**Directions**
In the records below, find every line with the word "cable" and copy it.

Recorded data:
____

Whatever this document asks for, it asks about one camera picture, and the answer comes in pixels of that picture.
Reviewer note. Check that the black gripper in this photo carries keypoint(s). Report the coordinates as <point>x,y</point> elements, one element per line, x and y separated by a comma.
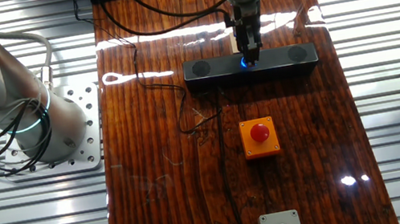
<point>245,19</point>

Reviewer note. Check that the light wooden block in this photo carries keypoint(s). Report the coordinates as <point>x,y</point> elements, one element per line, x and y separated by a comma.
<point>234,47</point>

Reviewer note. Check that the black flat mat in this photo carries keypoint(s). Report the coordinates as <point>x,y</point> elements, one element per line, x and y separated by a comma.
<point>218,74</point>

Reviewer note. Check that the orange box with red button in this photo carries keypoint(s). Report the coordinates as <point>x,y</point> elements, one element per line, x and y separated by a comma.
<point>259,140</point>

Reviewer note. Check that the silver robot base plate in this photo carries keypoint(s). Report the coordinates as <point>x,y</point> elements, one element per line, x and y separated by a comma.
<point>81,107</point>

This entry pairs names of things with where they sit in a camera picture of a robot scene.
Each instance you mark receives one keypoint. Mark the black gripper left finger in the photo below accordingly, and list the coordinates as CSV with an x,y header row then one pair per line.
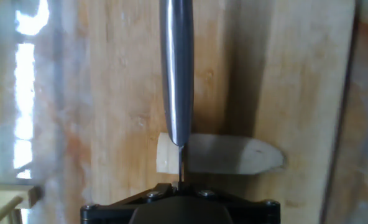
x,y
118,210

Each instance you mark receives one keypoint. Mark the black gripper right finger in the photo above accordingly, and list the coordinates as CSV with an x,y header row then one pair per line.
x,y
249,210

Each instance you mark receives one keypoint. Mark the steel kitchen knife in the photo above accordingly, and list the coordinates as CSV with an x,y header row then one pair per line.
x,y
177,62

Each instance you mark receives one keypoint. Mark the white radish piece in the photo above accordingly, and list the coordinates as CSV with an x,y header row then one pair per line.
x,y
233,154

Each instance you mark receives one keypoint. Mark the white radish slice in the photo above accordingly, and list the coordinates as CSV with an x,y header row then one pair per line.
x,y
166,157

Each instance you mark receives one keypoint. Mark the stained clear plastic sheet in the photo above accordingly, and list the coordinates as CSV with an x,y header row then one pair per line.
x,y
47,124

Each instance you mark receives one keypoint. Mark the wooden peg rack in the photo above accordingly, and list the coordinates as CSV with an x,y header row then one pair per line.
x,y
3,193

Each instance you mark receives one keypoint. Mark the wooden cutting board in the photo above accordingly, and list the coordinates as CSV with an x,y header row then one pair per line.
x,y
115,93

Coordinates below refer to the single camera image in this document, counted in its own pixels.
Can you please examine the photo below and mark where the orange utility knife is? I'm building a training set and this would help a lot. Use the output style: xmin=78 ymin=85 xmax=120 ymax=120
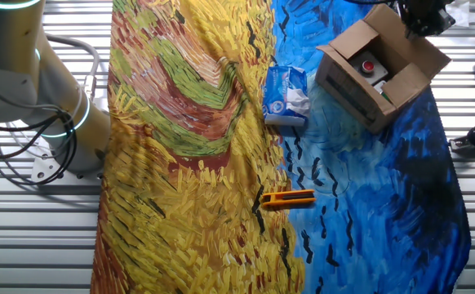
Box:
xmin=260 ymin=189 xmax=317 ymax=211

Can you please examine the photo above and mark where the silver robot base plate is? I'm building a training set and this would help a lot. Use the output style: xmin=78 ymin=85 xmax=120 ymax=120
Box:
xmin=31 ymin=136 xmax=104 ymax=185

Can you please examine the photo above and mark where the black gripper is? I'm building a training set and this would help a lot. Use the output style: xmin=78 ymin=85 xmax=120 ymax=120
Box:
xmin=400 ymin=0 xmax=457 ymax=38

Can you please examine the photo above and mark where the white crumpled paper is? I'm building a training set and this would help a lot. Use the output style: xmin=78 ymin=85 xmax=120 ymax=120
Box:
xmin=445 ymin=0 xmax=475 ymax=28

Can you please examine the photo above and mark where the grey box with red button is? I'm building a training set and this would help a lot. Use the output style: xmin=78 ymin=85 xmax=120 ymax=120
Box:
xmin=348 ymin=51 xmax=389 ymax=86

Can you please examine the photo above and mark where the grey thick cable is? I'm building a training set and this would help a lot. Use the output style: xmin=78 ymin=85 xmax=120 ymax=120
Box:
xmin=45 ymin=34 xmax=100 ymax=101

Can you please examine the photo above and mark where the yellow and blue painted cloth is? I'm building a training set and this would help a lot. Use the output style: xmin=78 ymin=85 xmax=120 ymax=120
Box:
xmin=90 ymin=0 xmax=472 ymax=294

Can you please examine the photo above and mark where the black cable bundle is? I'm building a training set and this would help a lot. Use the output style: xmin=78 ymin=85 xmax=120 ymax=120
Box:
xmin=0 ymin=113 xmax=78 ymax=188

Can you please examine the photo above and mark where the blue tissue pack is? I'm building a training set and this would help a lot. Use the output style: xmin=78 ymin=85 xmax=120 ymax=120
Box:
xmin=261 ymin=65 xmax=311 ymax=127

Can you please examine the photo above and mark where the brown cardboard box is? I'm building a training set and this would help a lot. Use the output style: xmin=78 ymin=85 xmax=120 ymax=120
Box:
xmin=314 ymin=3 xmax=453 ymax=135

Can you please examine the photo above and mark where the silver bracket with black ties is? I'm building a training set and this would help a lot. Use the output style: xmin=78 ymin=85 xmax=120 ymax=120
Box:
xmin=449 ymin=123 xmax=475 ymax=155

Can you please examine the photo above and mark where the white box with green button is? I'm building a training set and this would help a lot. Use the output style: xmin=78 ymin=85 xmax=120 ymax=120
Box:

____

**Response to the exercise**
Can you please examine the photo above and mark where the grey thick cable is? I'm building a training set and this would help a lot. Use the output style: xmin=78 ymin=85 xmax=120 ymax=120
Can you please examine the photo above and mark where the black cable bundle is? I'm building a training set and this would help a lot. Use the output style: xmin=78 ymin=85 xmax=120 ymax=120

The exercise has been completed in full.